These are the key concepts you need to understand to accurately answer the question.

Geometric Distribution
The geometric distribution is a probability distribution that models the number of trials needed to get the first success in a sequence of independent and identically distributed Bernoulli trials. Each Bernoulli trial has two possible outcomes: success or failure. This distribution is particularly useful for modeling situations where you are interested in the number of attempts required to achieve the first success.
With the probability mass function (PMF) given by:
  • For the probability of failure: \( f(x) = (1-\theta)^2 \theta^x, \text{ for } x=0,1,2,\ldots \)
  • And for a special case where no successes occur: \( f(x) = \theta, x=-1 \)
The geometric distribution helps in classifying repeated independent experiments until the first success, making it a key concept in probability theory. Its expected value is calculated using the formula \( E(X) = \frac{1}{\theta} \, \text{ for regular geometric variables, adjusted here accordingly.} \).Understanding the geometric distribution paves the way to tackle related problems, making it easier to analyze trials and errors processes.
Maximum Likelihood Estimation
Maximum Likelihood Estimation (MLE) is a statistical method used to estimate the parameters of a probability distribution. The goal of MLE is to find the parameter values that maximize the likelihood function, which measures how likely it is to observe the given data under different parameter values. In essence, MLE selects the parameter set that makes the observed data most probable.
In our exercise, to find the MLE for \( \theta \), we define the likelihood function based on our PMF. We multiply the probabilities of Y observations equaling \(-1\) and the rest being non-negative outcomes. This results in a likelihood expression:
  • Likelihood function: \( L(\theta) = \theta^Y \cdot (1-\theta)^{2(n-Y)} \cdot \theta^{\sum x_i} \)
  • Log-likelihood: \( l(\theta) = Y \ln \theta + 2(n-Y) \ln (1-\theta) + \sum x_i \ln \theta \)
Solving this, by differentiating and equating to zero, the estimate for \( \theta \) (\( \hat{\theta} \)) is given by the observed proportion of negative payoffs compared to total observations.
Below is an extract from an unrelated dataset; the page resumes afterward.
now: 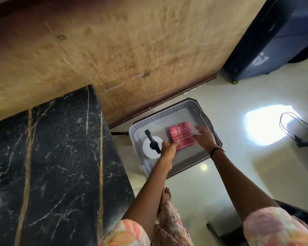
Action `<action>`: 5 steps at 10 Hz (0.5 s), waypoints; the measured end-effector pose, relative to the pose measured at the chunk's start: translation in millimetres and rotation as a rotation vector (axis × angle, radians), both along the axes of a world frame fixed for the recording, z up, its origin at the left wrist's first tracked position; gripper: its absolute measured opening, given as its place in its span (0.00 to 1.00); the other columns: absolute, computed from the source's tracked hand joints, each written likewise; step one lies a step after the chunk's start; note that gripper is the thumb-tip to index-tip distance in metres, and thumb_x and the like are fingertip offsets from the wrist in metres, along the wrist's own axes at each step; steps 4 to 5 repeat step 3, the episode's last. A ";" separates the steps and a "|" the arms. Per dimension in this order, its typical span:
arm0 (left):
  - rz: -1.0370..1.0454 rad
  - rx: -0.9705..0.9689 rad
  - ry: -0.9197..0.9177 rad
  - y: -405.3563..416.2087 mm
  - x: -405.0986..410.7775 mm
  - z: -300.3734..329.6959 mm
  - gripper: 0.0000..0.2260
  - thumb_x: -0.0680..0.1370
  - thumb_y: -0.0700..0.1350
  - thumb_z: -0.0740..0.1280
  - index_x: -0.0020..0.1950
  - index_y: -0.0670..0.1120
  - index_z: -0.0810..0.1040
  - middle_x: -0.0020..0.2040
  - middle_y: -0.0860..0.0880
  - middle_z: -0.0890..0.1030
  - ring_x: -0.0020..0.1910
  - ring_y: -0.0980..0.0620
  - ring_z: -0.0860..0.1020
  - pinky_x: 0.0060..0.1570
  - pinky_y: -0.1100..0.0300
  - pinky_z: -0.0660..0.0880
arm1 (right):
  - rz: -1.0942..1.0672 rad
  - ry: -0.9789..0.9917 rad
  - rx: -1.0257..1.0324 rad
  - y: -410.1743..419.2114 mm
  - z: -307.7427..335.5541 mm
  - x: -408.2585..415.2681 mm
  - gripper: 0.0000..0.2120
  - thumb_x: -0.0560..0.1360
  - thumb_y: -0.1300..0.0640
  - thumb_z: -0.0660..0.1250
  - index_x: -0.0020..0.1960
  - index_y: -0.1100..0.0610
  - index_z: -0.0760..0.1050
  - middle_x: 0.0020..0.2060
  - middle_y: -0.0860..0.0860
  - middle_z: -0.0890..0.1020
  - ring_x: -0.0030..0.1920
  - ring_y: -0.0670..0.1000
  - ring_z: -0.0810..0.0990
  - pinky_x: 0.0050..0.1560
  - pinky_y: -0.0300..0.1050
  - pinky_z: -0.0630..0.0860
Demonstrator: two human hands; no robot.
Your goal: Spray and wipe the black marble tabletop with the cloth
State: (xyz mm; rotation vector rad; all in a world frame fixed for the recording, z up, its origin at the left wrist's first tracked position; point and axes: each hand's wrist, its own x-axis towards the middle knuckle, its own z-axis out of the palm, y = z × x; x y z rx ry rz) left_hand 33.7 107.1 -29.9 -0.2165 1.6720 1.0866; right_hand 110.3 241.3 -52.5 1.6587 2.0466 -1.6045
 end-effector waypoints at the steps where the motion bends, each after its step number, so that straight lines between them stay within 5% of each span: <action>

MLE is invaluable because it provides a framework for estimating parameters that are consistent and efficient, often yielding results with desirable properties such as unbiasedness and minimum variance.
Fisher Information
Fisher Information is a concept in statistical estimation that measures the amount of information a random sample provides about an unknown parameter. It gives an idea about the precision of parameter estimates. The more Fisher information available, the more accurately you can estimate the parameter values.
In terms of mathematical representation, Fisher information for a parameter \(\theta\) is often denoted as \( I(\theta) \), and is calculated using the negative expected value of the second derivative of the log-likelihood function.
From the problem, for large samples, you apply:
  • Second derivative: \( -\frac{Y}{\hat{\theta}^2} - \frac{2(n-Y)}{(1-\hat{\theta})^2} - \sum x_i \left(\frac{1}{\hat{\theta}^2}\right) \)
  • Approximate variance: \( Var(\hat{\theta}) \approx \frac{1}{I(\hat{\theta})} = \frac{1}{n} \)
Understanding Fisher information is crucial as it not only affects how we gauge the reliability of the MLE, but also outlines the theoretical limits on the variance of unbiased estimators, providing an upper bound performance measure known as the Cramér-Rao lower bound.
Mathematical Expectation
Mathematical Expectation, or the expected value, is the weighted average of all possible values that a random variable can take. It plays a fundamental role in probability and statistics, offering a single summary measure of a random variable's long-term average outcome. This concept helps in understanding the central tendency and provides a means of predicting future values.
For discrete random variables like our geometric distribution, the expectation is computed by summing over all possible values of the random variable, each weighted by its probability:
  • Expected value formula: \( E(X) = \sum_{x} x \cdot f(x; \theta) \)
  • Utilized within the core exercise task to determine: \( E(X) = (-1)\theta + \frac{(1-\theta)^2 \cdot \theta}{1-\theta} \)
This captures an average tendency, even though individual outcomes may differ.
In practical scenarios, learning to calculate expected values offers insights into diverse fields from finance to insurance, where predicting likely outcomes supports decision making and risk assessment.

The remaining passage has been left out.